[Description of the task]
Please write out all of the data below exactly, without including the pictures.
(Data shown)
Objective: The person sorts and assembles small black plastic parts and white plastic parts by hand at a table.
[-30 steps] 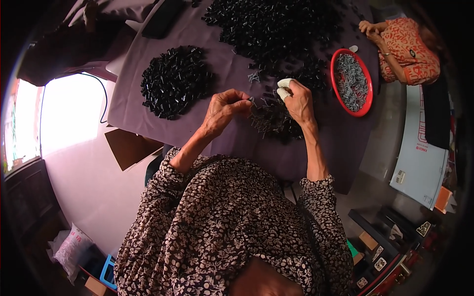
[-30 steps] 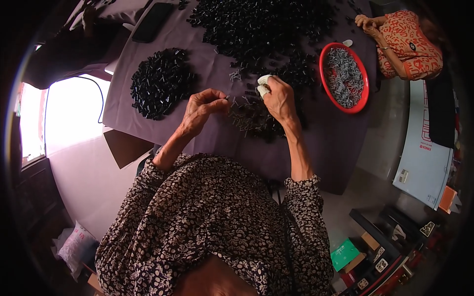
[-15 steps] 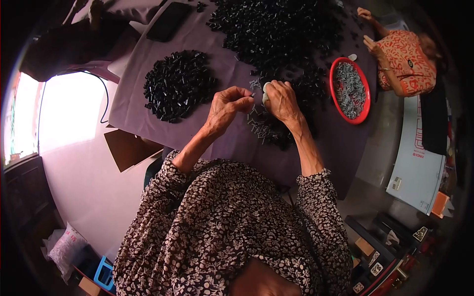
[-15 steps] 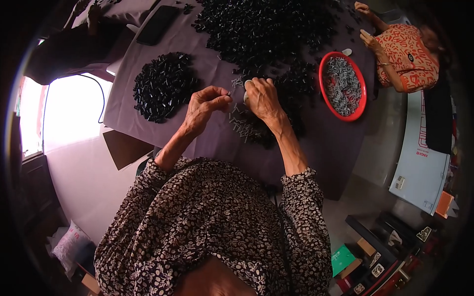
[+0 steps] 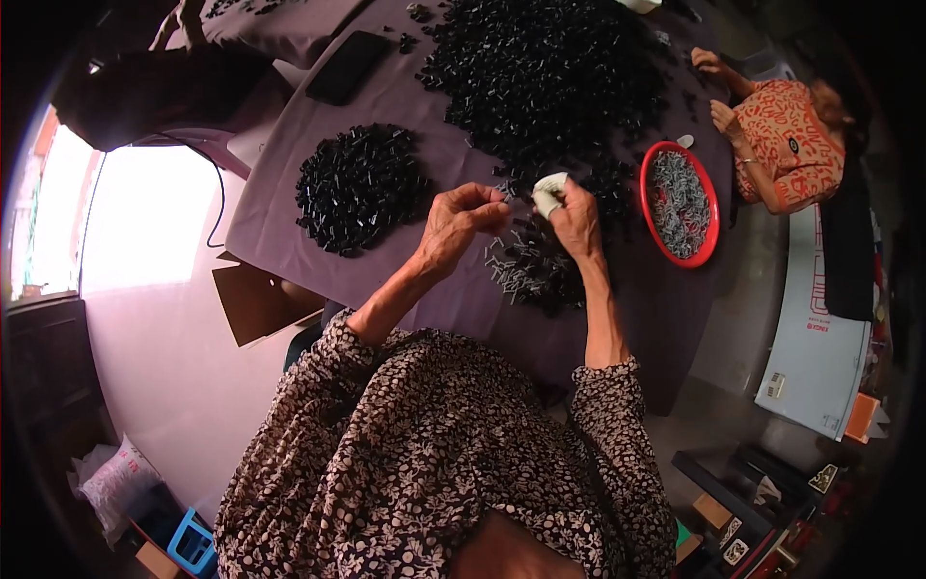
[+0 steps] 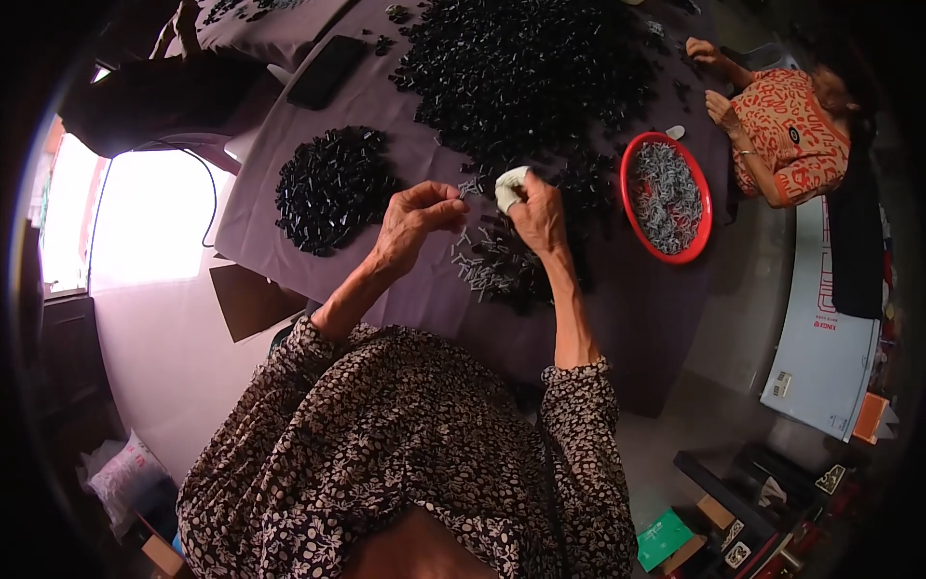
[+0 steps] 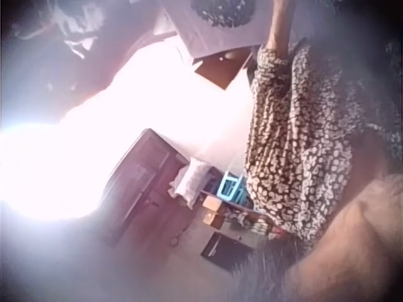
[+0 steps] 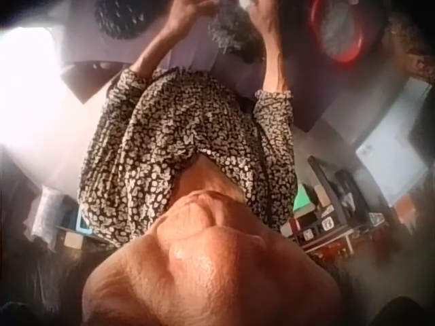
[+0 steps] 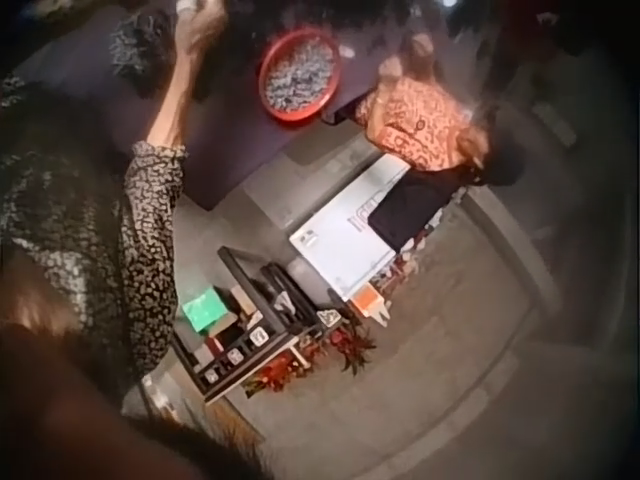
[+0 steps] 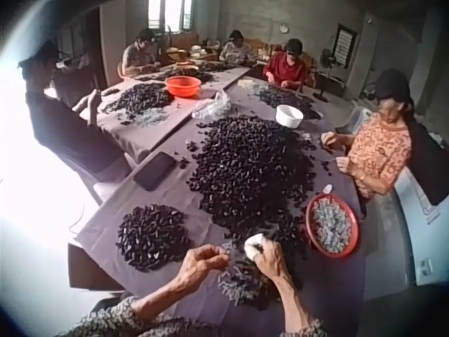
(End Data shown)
[Exercise answer]
Objective: The person sorts and assembles small black plastic parts and white plastic parts by hand at a table.
[-30 steps] 
[-30 steps] 
[-15 steps] 
[-15 steps] 
[+0 steps] 
[+0 steps] 
[+0 steps] 
[+0 steps] 
[+0 steps] 
[+0 steps] 

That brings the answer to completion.